-- Problem requirements --
The answer must be the full listing, restated word for word.

-- Data extract --
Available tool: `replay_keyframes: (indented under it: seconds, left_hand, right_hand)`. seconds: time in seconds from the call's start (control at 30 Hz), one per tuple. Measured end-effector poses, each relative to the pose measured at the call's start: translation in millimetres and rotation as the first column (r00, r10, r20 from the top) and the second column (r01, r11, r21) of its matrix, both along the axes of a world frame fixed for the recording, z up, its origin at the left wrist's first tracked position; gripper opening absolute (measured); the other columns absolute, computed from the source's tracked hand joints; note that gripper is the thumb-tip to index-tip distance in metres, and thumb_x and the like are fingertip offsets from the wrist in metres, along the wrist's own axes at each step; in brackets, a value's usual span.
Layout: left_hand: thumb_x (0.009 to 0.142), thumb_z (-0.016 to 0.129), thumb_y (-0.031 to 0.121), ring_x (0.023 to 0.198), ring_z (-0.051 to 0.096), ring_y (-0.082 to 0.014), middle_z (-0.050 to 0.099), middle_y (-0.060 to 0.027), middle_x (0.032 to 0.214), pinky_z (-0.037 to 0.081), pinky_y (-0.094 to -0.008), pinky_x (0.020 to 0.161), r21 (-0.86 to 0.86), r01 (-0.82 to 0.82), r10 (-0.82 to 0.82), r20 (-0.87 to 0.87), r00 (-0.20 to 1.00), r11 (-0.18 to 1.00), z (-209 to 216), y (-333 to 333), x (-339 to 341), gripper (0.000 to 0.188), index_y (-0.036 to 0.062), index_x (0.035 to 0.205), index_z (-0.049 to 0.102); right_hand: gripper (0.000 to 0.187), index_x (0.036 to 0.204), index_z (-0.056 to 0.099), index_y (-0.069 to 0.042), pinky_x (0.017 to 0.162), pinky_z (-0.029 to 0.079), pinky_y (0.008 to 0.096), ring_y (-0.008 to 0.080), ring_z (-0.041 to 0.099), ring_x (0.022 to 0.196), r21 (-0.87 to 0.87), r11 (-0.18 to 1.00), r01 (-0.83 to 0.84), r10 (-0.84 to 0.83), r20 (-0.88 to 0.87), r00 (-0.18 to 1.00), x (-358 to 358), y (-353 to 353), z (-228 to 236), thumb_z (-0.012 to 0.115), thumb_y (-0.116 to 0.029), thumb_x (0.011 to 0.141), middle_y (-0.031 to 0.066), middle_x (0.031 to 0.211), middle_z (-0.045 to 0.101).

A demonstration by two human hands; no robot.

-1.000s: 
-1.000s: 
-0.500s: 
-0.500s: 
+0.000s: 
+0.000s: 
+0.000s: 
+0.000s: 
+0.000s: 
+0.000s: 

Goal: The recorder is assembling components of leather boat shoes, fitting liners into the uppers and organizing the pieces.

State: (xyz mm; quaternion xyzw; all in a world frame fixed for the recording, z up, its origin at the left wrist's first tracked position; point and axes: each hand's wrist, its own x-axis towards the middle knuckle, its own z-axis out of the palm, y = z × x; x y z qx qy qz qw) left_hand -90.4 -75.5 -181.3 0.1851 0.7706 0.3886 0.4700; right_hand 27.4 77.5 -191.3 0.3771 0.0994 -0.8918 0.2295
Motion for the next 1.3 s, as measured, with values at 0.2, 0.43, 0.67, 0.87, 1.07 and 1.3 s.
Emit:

-- Result of this exercise --
Available tool: `replay_keyframes: (indented under it: seconds, left_hand, right_hand)`. seconds: time in seconds from the call's start (control at 30 Hz), one per tuple. Measured end-effector poses, each relative to the pose measured at the call's start: translation in millimetres and rotation as the first column (r00, r10, r20 from the top) and the second column (r01, r11, r21) of its matrix, both along the axes of a world frame fixed for the recording, z up, its origin at the left wrist's first tracked position; gripper opening absolute (measured); the other columns absolute, computed from the source's tracked hand joints; note that gripper is the thumb-tip to index-tip distance in metres, and thumb_x and the like are fingertip offsets from the wrist in metres, along the wrist's own axes at each step; in brackets, a value's usual span.
Layout: left_hand: thumb_x (0.009 to 0.142), thumb_z (-0.016 to 0.129), thumb_y (-0.031 to 0.121), ring_x (0.023 to 0.198), ring_z (-0.051 to 0.096), ring_y (-0.082 to 0.014), middle_z (-0.050 to 0.099), middle_y (-0.060 to 0.027), middle_x (0.032 to 0.214), pinky_z (-0.037 to 0.081), pinky_y (-0.094 to -0.008), pinky_x (0.020 to 0.161), r21 (-0.86 to 0.86), r01 (-0.82 to 0.82), r10 (-0.82 to 0.82), r20 (-0.87 to 0.87), r00 (-0.20 to 1.00), r11 (-0.18 to 1.00), z (-209 to 216), y (-333 to 333), x (-339 to 341), gripper (0.000 to 0.188), index_y (-0.036 to 0.062), index_x (0.035 to 0.205), index_z (-0.049 to 0.102); right_hand: gripper (0.000 to 0.187), index_x (0.036 to 0.204), index_z (-0.056 to 0.099), index_y (-0.069 to 0.042), pinky_x (0.017 to 0.162), pinky_z (-0.029 to 0.079), pinky_y (0.008 to 0.096), ring_y (-0.008 to 0.080), ring_z (-0.041 to 0.099), ring_x (0.022 to 0.196), r21 (-0.87 to 0.87), r11 (-0.18 to 1.00), r01 (-0.83 to 0.84), r10 (-0.84 to 0.83), r20 (-0.88 to 0.87), r00 (-0.18 to 1.00), x (-358 to 358), y (-353 to 353), z (-228 to 236), thumb_z (-0.012 to 0.115), thumb_y (-0.116 to 0.029), thumb_x (0.011 to 0.141), middle_y (-0.031 to 0.066), middle_x (0.031 to 0.211), middle_z (-0.045 to 0.101).

A demonstration by two human hands; no robot.

-1.000s: 
-1.000s: 
-0.500s: 
-0.500s: 
+0.000s: 
+0.000s: 
+0.000s: 
+0.000s: 
+0.000s: 
+0.000s: 

Goal: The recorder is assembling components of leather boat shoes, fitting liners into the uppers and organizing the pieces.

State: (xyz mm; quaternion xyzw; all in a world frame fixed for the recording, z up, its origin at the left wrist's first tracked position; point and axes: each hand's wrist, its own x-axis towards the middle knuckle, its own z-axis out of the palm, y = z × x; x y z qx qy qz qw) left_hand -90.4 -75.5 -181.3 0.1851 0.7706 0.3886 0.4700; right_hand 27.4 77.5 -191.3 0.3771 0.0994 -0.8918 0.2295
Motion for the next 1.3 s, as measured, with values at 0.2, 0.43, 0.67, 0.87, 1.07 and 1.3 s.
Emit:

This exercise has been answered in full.